Dear Families:
Welcome back! I hope you had a wonderful, relaxing time with your family over our Winter break. With any luck, as we return to school, we can leave behind the sore throats, body aches, fevers and stomach bugs that have been plaguing our Winter months. It’s time for fresh air, sunshine and an end to illnesses! Bring on Spring!
Just prior to Winter Break, our eighth graders received letters from the Catholic high schools about acceptance for next year. We are so proud of our students and how well they did getting into these schools. Students were accepted into multiple high schools, many with honors, and we couldn’t be happier for them. I’m sure it is a great relief for all of them and their families to have this part of their 8th grade year behind them. Now they can focus on enjoying the remaining months with a sense of pride in how well they have done. Congratulations!
Tomorrow marks the beginning of the season of Lent. It is a time in our liturgical year when we pause to reflect on the life of Jesus leading to his Passion and Resurrection. It can be a dreary season if we see it as a time of adding burdens and then carrying them day after day for 46 days. But prayer, fasting and almsgiving are meant to clear our inner spirit to open up limited views and get in touch with the great mystery who is God. Our parish has some excellent resources and activities for you and your family to make the season more deeply meaningful. Begin by joining us tomorrow morning, as together with the parish community, we celebrate the start of our Lenten journey at Ash Wednesday Mass at 8:45am in the church. The fifth graders will be participating as Greeters, Readers, Praise Singers and Gift Bearers.
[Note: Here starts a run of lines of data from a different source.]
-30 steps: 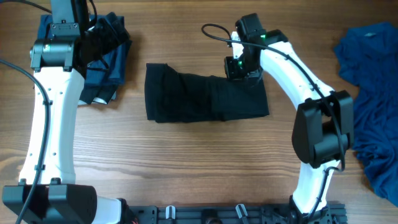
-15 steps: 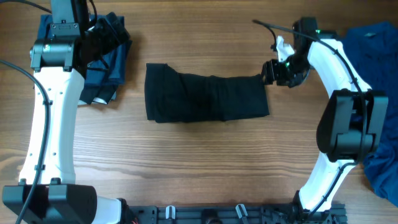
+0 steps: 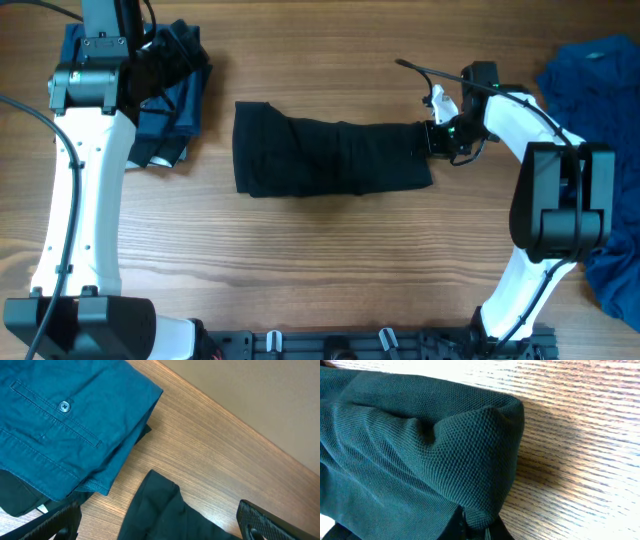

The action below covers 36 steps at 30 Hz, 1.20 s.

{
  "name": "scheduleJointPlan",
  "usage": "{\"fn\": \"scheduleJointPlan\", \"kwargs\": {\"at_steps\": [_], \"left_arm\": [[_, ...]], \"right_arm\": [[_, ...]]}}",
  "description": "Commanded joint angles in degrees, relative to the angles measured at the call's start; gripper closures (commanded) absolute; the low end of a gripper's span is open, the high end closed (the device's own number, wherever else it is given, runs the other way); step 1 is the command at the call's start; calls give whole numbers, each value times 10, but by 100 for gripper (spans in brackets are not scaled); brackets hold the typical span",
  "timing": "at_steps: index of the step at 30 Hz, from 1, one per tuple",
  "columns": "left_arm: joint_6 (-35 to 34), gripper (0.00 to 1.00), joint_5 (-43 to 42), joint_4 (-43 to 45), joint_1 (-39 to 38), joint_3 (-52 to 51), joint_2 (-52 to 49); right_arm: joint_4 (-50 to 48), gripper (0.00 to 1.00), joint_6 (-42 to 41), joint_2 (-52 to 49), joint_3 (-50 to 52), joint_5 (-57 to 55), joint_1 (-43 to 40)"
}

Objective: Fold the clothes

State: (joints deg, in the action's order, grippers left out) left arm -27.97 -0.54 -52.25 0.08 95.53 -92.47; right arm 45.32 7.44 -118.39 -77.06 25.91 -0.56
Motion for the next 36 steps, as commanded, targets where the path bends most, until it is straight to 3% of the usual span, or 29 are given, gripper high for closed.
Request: {"fn": "scheduleJointPlan", "kwargs": {"at_steps": [1, 12, 18, 27, 36], "left_arm": [[1, 0, -5, 1, 2, -2, -3], [1, 0, -5, 1, 2, -2, -3], [1, 0, -5, 1, 2, -2, -3], [1, 0, -5, 1, 2, -2, -3], [1, 0, -5, 1, 2, -2, -3]], "right_arm": [[13, 96, -27, -6, -18, -73, -21], [71, 96, -29, -2, -108, -88, -178], [129, 96, -29, -1, -180, -59, -203], [213, 96, -67, 15, -290, 93, -124], [217, 96, -106, 17, -292, 68, 27]]}}
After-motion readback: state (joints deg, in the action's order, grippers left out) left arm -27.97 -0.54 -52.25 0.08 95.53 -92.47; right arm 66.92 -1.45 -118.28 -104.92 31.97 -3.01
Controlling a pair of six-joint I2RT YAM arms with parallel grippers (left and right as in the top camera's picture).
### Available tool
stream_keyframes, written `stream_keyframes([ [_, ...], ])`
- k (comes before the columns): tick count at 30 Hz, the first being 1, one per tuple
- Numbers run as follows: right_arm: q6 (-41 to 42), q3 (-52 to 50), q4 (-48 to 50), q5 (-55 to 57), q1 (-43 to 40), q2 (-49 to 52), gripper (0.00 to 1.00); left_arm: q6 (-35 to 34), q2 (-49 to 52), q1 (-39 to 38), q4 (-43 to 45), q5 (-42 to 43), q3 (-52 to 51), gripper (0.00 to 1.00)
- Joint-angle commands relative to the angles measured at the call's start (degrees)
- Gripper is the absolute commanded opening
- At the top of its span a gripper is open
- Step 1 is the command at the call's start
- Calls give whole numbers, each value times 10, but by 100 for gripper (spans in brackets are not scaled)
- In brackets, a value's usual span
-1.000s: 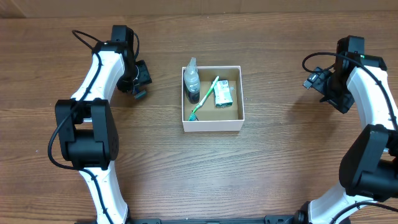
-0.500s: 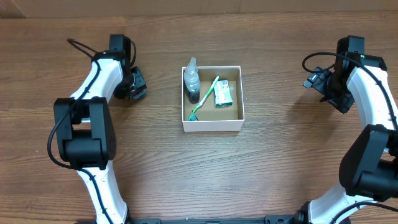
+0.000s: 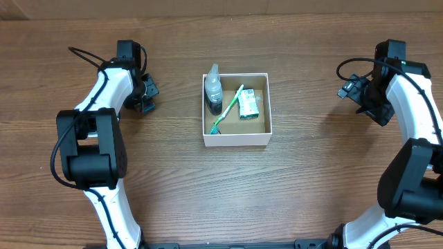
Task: Pack container
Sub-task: 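Grasp the blue razor and place it into the box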
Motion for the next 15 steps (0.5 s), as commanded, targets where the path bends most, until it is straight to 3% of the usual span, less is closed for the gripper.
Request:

Finally, an idea came up through School Commission as a result of the feedback received at our Town Hall meeting. It is to start a “Weekly Why?” section in this post. We will collect questions via e-mail or dropped off in the office. Each week, we will choose a question and provide an answer that hopefully allows people to understand some of the goings-on at the school.
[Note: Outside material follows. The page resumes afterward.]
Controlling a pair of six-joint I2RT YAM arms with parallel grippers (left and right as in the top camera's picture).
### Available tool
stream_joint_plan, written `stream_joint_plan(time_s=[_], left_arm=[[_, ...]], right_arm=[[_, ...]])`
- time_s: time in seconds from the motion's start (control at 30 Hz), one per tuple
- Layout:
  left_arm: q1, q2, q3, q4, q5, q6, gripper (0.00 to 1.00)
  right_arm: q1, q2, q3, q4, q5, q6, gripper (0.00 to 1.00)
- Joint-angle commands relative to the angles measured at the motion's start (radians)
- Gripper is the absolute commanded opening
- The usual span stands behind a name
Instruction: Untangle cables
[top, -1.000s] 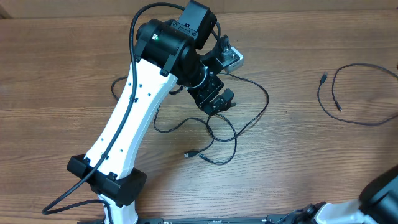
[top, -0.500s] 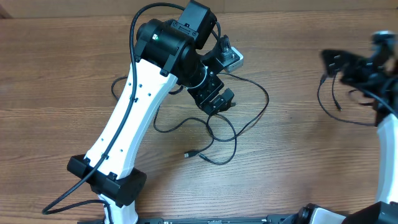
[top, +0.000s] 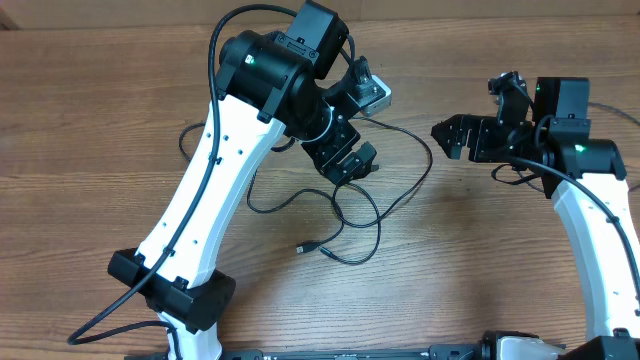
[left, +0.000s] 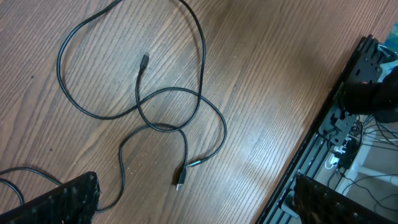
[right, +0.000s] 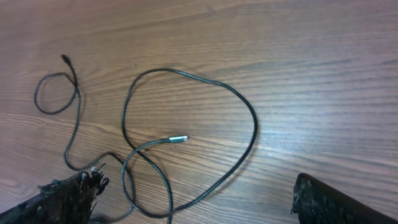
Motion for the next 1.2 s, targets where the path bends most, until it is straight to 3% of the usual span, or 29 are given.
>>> stream_joint_plan(time_s=[0.0, 1.17], left_arm=[[0.000, 0.008, 0.002, 0.001, -0.007, -0.003, 1.00], [0.000, 0.008, 0.002, 0.001, -0.006, -0.003, 0.99]], right_arm=[[0.001, 0.013, -0.009, -0.013, 0.039, 0.002, 1.00], [0.007, 0.320, -0.011, -0.080, 0.045, 0.002, 1.00]])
So, this week’s question… Why don’t we have full-day PreK? It would be so much easier on families with multiple children to not have to pick up a child at 12:30pm and return at 3pm to pick up another.
Answer: There are strict laws prohibiting anyone under five years old to remain in a PreK/Preschool longer than four hours per day. We would have to license the program basically as a daycare in order to keep them until 3pm. Getting that license would involve moving plumbing into the PreK room for age appropriate sized toilets and sinks. There are also regulations about square footage per child, rest areas etc. that would require us to reduce the number of students we currently serve. While our program is approved by the State of Washington as a PreK, it is not a daycare and therefore we cannot keep students until 3pm. If in the future, the House of Prayer could be renovated to accommodate a licensed daycare, the PreK program could run from 8:30am until 3:00pm.